*Records supplied*
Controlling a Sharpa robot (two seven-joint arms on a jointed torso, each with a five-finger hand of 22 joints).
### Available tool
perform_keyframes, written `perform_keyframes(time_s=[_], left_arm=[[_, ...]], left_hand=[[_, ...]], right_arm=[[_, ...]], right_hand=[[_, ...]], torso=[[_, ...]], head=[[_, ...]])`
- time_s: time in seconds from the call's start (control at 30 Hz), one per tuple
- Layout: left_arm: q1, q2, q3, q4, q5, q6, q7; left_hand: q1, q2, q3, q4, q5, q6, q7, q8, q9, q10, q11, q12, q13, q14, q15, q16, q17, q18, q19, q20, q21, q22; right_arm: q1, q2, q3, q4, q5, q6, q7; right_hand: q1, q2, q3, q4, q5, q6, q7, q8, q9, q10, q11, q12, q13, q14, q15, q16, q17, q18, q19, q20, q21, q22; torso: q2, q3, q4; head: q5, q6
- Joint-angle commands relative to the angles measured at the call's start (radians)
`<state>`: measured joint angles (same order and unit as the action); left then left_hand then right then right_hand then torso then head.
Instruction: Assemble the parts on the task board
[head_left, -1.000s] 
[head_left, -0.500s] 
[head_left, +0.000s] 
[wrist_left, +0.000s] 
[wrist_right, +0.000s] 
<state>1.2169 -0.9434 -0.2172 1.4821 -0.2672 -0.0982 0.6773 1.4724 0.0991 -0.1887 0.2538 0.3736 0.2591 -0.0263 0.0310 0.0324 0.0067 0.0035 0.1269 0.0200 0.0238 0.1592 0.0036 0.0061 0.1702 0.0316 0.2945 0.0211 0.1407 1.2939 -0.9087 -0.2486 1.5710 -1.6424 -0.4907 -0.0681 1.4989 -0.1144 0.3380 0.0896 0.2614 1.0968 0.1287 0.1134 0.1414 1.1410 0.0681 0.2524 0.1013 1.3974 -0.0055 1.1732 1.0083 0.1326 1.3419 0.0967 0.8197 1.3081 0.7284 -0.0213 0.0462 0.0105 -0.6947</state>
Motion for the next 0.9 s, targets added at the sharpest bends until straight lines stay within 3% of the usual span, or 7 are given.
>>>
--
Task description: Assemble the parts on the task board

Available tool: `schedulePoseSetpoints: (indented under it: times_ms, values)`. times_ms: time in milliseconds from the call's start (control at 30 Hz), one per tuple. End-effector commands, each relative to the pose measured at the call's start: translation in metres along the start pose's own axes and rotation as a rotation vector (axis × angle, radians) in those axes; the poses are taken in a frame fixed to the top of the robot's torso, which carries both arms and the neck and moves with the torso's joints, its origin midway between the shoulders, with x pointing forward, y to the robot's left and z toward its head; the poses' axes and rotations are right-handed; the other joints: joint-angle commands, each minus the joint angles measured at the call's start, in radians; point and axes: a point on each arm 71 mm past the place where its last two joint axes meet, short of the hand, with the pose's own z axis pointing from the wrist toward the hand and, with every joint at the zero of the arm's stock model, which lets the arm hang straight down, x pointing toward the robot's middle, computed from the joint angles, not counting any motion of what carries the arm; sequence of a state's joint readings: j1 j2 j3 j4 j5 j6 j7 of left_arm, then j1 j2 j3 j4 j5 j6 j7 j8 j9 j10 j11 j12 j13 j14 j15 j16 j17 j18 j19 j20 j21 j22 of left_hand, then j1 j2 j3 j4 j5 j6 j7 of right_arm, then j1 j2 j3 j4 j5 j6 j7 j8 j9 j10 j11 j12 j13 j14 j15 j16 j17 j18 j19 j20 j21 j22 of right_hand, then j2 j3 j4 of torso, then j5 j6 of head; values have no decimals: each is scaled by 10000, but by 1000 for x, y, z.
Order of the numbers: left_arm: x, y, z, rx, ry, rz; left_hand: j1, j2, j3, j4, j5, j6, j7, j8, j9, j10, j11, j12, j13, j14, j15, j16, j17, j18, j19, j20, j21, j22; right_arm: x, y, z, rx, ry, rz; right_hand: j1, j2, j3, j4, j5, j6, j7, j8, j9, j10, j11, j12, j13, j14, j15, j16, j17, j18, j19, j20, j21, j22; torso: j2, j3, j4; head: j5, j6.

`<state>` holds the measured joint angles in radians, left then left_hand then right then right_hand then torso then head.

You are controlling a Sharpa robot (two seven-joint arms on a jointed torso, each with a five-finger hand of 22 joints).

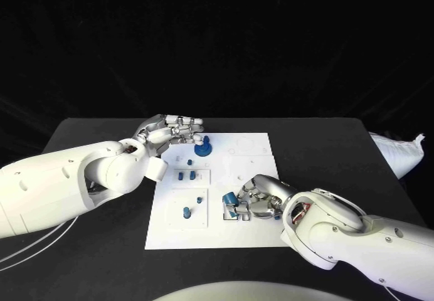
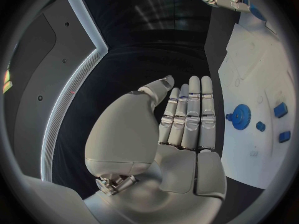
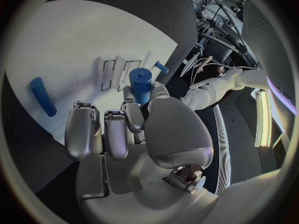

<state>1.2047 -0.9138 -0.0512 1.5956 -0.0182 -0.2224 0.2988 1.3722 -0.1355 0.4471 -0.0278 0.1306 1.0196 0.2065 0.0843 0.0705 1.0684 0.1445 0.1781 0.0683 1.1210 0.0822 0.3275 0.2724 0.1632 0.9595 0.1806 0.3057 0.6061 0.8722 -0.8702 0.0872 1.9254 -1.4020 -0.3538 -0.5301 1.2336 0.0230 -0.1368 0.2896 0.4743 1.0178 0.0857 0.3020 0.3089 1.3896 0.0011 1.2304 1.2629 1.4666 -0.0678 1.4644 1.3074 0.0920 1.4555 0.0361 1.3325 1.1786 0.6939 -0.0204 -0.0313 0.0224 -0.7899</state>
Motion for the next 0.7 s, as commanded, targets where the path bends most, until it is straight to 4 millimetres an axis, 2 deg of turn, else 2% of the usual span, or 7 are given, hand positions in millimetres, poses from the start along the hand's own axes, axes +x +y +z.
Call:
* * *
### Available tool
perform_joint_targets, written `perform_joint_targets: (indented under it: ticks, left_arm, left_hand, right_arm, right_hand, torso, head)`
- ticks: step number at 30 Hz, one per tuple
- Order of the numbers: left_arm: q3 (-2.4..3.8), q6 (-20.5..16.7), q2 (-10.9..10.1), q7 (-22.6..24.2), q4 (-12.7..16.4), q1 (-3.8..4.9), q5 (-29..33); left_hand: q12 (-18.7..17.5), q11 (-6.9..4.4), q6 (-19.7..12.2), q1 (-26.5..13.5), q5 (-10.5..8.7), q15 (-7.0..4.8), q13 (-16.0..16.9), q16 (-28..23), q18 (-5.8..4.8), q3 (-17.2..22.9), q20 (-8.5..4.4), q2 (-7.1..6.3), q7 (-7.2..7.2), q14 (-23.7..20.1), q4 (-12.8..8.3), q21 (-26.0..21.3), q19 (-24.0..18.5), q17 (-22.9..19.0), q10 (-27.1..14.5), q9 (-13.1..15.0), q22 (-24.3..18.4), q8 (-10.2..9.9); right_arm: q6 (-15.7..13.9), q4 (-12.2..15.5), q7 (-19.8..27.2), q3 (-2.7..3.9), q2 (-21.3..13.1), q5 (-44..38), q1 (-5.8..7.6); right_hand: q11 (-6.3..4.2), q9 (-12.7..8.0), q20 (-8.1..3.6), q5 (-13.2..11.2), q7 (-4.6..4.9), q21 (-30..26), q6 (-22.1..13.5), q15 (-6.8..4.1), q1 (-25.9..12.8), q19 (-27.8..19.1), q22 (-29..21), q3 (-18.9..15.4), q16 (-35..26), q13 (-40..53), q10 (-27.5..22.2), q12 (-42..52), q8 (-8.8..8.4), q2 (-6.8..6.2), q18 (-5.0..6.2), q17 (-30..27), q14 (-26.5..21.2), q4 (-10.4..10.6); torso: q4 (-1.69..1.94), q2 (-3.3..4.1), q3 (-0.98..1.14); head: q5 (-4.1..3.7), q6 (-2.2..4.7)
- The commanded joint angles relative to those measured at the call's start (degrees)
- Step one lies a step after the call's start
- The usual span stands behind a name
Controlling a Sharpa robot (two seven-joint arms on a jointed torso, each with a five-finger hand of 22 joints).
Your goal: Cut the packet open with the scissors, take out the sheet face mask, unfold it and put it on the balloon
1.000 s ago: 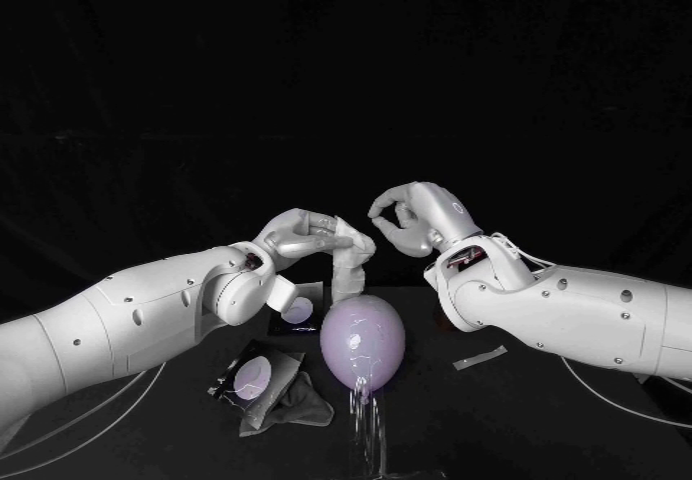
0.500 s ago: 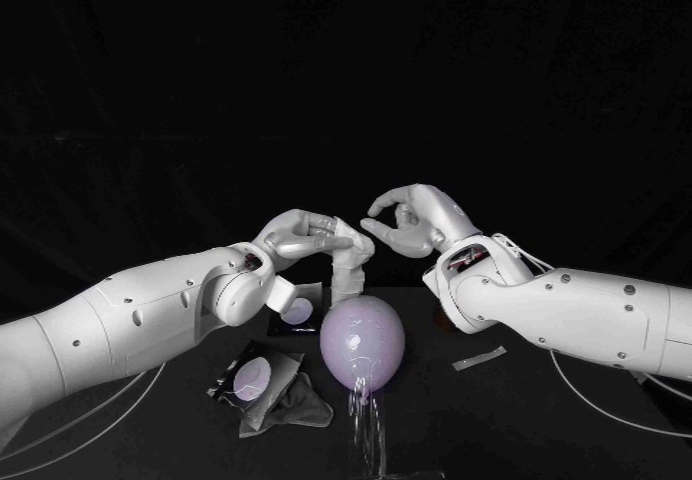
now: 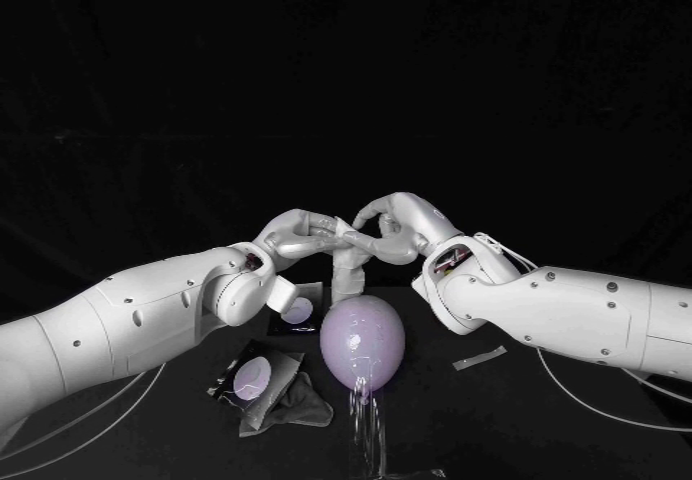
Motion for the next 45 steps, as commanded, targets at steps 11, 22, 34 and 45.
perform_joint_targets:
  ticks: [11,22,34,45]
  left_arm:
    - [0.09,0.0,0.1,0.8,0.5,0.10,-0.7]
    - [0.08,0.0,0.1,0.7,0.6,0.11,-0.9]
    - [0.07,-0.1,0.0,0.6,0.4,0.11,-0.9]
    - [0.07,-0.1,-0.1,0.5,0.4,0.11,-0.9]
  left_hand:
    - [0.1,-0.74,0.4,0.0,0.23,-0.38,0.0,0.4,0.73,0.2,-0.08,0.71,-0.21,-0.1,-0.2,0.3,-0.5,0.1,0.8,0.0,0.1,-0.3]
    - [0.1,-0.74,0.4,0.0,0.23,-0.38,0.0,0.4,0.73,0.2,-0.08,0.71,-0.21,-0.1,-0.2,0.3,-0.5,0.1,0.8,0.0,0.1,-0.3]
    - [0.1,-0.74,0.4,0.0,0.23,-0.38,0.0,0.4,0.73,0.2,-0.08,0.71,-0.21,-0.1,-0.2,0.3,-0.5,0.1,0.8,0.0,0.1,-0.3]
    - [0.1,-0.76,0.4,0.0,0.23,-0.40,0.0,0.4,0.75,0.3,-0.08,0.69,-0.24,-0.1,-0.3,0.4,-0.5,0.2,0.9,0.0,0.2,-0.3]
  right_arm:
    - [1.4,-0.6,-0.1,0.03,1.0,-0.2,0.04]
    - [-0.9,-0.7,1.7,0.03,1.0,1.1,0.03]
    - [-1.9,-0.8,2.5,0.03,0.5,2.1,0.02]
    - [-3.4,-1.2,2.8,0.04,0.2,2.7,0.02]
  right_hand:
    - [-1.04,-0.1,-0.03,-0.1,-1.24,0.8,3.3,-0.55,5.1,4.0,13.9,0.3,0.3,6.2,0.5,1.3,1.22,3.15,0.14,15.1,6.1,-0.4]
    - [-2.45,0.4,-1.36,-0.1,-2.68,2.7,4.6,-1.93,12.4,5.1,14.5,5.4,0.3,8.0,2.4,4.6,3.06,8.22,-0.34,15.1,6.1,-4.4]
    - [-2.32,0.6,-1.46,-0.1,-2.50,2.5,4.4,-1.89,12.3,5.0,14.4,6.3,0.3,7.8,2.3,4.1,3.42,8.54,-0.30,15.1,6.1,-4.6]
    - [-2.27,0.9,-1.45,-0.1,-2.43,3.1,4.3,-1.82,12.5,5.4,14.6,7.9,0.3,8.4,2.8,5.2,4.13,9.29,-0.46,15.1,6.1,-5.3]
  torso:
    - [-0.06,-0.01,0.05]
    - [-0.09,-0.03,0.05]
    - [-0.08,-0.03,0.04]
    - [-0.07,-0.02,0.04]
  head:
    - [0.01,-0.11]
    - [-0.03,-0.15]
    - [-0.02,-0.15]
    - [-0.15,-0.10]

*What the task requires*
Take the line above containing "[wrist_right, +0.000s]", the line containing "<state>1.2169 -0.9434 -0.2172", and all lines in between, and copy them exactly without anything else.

*Response for this exercise*
[wrist_right, +0.000s] 
<state>1.2169 -0.9434 -0.2172 1.4821 -0.2672 -0.0982 0.6773 1.4724 0.0991 -0.1887 0.2538 0.3736 0.2591 -0.0263 0.0310 0.0324 0.0067 0.0035 0.1269 0.0200 0.0238 0.1592 0.0036 0.0061 0.1702 0.0316 0.2945 0.0211 0.1407 1.2939 -0.9087 -0.2486 1.5710 -1.6424 -0.4907 -0.0681 1.4989 -0.1144 0.3380 0.0896 0.2614 1.0968 0.1287 0.1134 0.1414 1.1410 0.0681 0.2524 0.1013 1.3974 -0.0055 1.1732 1.0083 0.1326 1.3419 0.0967 0.8197 1.3081 0.7284 -0.0213 0.0462 0.0105 -0.6947</state>

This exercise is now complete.